Again, I'm old enough to remember when e.g. the ISPs were going to try to charge per device in each household.

ninkendo 3 days ago||

This hasn’t been the case in decades, every OS defaults to randomly generating the trailing 64 bits of your address and cycling through new addresses periodically. Your IPv6 address is only fixed to your device if you choose to configure it that way.

Since the network half (leading 64 bits) is as fixed as your IPv4 address was, and the host half is random and constantly changing, an IPv6 address is exactly as uniquely identifying as an IPv4 address used to be.

nebalee 2 days ago||

Afaik, at least Fedora has the privacy extensions disabled by default.

blahaj 3 days ago||

> Again, I'm old enough to remember when e.g. the ISPs were going to try to charge per device in each household.

I don't really see that coming again and if it does you can just do NAT66 just like you can do NAT4.

jrm4 3 days ago||

You and I can, yes.

But, network effects.

jcgl 11 hours ago|||

What network effects?
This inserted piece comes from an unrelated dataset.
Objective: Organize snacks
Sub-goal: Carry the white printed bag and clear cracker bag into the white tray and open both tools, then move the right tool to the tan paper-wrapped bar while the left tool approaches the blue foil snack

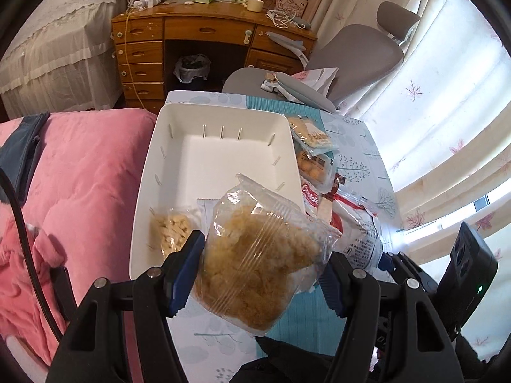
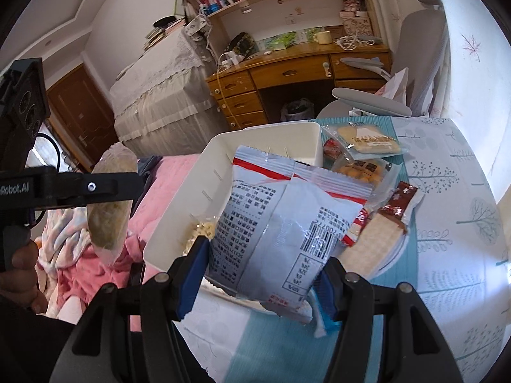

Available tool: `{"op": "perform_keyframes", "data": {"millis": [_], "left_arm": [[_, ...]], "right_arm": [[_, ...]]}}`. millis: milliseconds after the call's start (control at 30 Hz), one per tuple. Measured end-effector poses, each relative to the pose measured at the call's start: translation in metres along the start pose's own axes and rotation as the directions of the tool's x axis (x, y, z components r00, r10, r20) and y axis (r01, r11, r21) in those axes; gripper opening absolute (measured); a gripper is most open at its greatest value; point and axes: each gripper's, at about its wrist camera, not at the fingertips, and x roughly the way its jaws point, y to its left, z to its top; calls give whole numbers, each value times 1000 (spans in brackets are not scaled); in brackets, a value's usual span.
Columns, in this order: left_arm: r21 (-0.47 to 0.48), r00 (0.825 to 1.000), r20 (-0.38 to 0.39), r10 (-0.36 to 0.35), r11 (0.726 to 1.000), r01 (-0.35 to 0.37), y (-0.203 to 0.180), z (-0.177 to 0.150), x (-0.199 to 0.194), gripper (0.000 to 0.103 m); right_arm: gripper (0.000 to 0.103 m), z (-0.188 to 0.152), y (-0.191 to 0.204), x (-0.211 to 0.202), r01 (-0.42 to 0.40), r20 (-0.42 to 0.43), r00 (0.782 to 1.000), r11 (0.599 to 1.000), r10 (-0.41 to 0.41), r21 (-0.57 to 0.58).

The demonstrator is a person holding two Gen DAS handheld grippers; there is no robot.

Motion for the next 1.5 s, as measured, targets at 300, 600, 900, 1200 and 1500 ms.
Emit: {"op": "perform_keyframes", "data": {"millis": [300,600,900,1200,1500], "left_arm": [[50,999,-39,-20,998,22,24,25,23,66],[84,998,-56,-20,996,25,19,26,27,90],[64,999,-45,-22,998,25,20,25,23,90],[49,999,-42,-10,999,12,5,16,18,90],[21,999,-13,-34,999,34,-27,1,9,90]], "right_arm": [[62,-3,23,19,60,8,998,997,-60,39],[75,-6,32,29,137,-46,990,990,-136,29],[82,-4,32,22,155,-39,987,988,-154,17],[82,-1,25,12,152,-36,988,988,-152,9],[82,1,6,-9,139,-45,989,989,-141,-44]]}}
Like a sibling comment already pointed out, privacy addresses come standard on all consumer OSes.

blahaj 1 day ago|||

If ISPs would try charging per device with IPv6, NAT66 routers would just become an off the shelf product. You can just sell a black box to people that solves the issue.

But more generally, I think times have changed enough for per device billing not being a viable approach anymore.